1 Nuovi saggi critici, pag. 508 ss.

carattere muto e sparente che rende tutta la sua vita fuggevole, incorporea. L'amore empie di luce i sepolcri e vi risuscita i morti. Ciò che nei nostri antichi era effetto di fede, era realtà, qui è effetto dell'immaginazione poetica, consapevole di essere immaginazione. La vita è un'immaginazione; la realtà è il morire. L'idealismo antico aveva a fondamento la realtà dell'altro mondo. L'idealismo di Leopardi è una creazione del suo spirito; la sua donna è lui, è il suo riflesso, perchè la vita fu per lui un fantasma.

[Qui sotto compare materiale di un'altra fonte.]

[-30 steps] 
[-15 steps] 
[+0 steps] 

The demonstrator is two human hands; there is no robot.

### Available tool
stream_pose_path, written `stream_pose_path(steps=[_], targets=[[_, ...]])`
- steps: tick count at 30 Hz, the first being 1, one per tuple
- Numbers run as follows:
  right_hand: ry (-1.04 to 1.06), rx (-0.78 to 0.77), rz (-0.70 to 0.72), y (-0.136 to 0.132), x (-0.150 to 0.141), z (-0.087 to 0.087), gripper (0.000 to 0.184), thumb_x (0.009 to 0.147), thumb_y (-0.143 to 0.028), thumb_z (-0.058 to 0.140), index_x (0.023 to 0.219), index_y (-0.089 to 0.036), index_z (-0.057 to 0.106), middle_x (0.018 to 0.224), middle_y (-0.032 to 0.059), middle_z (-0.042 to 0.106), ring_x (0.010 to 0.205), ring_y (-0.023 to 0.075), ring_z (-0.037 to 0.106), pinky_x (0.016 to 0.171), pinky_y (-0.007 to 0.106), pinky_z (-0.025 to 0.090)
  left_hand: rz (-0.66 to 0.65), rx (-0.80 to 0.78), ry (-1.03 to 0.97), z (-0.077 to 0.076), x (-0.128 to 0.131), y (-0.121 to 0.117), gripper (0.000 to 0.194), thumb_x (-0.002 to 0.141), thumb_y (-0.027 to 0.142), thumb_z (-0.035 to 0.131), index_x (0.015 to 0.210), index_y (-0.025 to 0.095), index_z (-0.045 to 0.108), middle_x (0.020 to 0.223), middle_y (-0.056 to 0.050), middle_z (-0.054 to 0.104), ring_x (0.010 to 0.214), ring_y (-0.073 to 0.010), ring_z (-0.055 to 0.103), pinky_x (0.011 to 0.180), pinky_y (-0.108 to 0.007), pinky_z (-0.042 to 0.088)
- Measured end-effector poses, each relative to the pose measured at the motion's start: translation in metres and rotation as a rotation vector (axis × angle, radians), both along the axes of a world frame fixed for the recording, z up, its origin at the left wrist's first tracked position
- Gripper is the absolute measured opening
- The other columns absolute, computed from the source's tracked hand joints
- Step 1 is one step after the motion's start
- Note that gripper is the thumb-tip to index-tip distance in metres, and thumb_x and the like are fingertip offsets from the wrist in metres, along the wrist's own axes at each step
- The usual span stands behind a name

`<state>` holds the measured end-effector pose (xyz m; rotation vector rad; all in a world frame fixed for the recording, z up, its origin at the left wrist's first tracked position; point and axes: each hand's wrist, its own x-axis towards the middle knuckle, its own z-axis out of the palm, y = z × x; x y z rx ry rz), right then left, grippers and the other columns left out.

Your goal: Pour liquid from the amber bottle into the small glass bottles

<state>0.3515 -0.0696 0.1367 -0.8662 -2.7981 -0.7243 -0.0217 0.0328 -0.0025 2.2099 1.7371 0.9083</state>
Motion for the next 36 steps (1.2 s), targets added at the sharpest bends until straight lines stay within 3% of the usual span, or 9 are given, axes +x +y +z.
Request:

Questi fantasmi bisogna guardarli di lontano. Se troppo vi avvicinate, li violate. Voi disputate se Nerina era figlia di un cocchiere o di un cappellaio. Ohimè! mi avete uccisa Nerina. La verità è che Leopardi rimaneva come incantato innanzi a ciascuna donna, perchè vedeva in ciascuna non questa o quella, ma la donna, anzi la donna sua..... Il sentimento reale della donna lo ha colui che, uscito dalla prima immaginazione giovanile e acquistata potenza di affetto, ama la tale donna: questo è amore, questo è il sentimento della donna. Leopardi poetizzava la donna, la trasformava, la faceva una sola creatura, e questa creatura della sua immaginazione gli fuggiva innanzi come un fantasma, come gli fuggiva la vita >>

Quanto alla canzone Alla sua donna, il Leopardi medesimo, nel Preambolo alla ristampa delle Annotazioni alle dieci canzoni stampate in Bologna nel 1824, pubblicate nel « Nuovo Ricoglitore » del 1825, avvertiva:

La donna, cioè l'innamorata, dell'autore, è una di quelle immagini, uno di que' fantasmi di bellezza e virtù celeste e ineffabile, che ci occorrono spesso alla fantasia, nel sonno e nella veglia, quando siamo poco più che fanciulli, e poi qualche rara volta nel sonno, o in una quasi alienazione di mente, quando siamo giovani. Infine è la donna che non si trova. L'autore non sa se la sua donna (e così chiamandola, mostra di non amare altra che questa) sia mai nata finora, o debba mai nascere: sa che ora non vive in terra, e che noi non siamo suoi contemporanei; la cerca tra le idee di Platone, la cerca nella luna, nei pianeti del sistema solare, in quei de' sistemi delle stelle. Se questa Canzone si vorrà chiamare amorosa, sarà pur certo che questo tale amore non può nè dare nè patir gelosia, perchè fuor dell'autore, nessun amante terreno vorrà far all' amore col telescopio.